By Aashna Shah
I was recently sent a video exposing the hidden cost behind AI. While AI is marketed as innovative, efficient, and revolutionary, there is a human reality most of us never see. According to reporting by The Guardian in the article “Women in rural communities describe trauma of moderating violent and pornographic content for global tech companies,” their job is to classify material involving violence, abuse, and sexually explicit content so that AI systems can better recognize and filter it.
In simple terms, these women are forced to watch what the rest of us never have to. Much of this labor falls on Dalit and marginalized women in rural India. They are paid to absorb trauma so AI platforms can function more smoothly and appear safer to global users. The emotional toll is real. The invisibility is intentional.
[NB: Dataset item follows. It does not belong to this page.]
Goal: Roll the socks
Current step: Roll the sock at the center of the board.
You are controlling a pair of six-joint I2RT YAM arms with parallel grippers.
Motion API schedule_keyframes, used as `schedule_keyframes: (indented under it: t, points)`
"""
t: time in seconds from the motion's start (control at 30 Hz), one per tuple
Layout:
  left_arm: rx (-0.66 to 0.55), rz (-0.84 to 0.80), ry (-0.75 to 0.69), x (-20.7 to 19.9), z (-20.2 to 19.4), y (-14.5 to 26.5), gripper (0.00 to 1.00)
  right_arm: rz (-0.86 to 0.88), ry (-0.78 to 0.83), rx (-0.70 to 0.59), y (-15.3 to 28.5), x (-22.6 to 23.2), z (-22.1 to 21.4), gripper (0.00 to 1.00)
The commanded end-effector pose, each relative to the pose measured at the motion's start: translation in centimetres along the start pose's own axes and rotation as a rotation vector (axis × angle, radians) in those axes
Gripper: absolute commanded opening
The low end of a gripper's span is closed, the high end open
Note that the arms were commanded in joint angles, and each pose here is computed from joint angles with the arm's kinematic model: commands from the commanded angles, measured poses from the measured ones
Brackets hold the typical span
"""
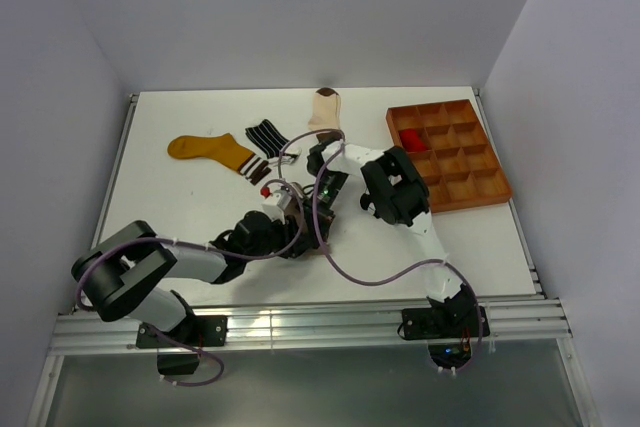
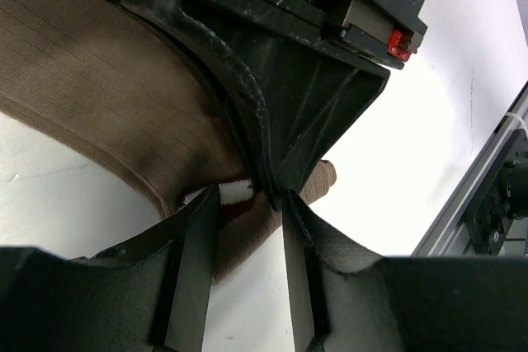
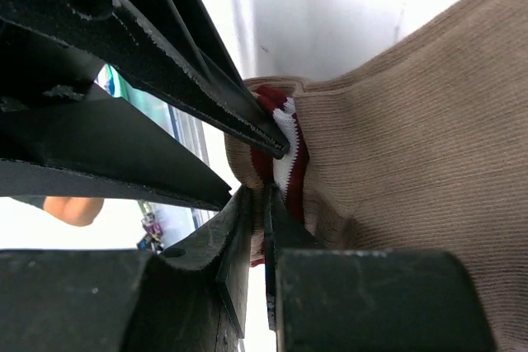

If an industry must rely on vulnerable communities to shield the world from the worst parts of the internet, then we have to question its foundation. Innovation should not depend on exploitation. Efficiency should not come at the cost of dignity. This is not a call to abandon AI. It is a call to demand accountability. Our people cannot continue to serve as the emotional buffer for big corporations. Progress that requires the suffering of marginalized women is not progress at all. The conversation is no longer about whether AI is powerful. It is about who bears its cost.
Aashna Shah is an Indian American sophomore at Syosset High School interested in business and storytelling. She hopes to use the Kaleidoscope as a pathway to uplift underserved communities. She serves as the Submission Coordinator for Kaleidoscope, where she helps curate and elevate youth voices through storytelling.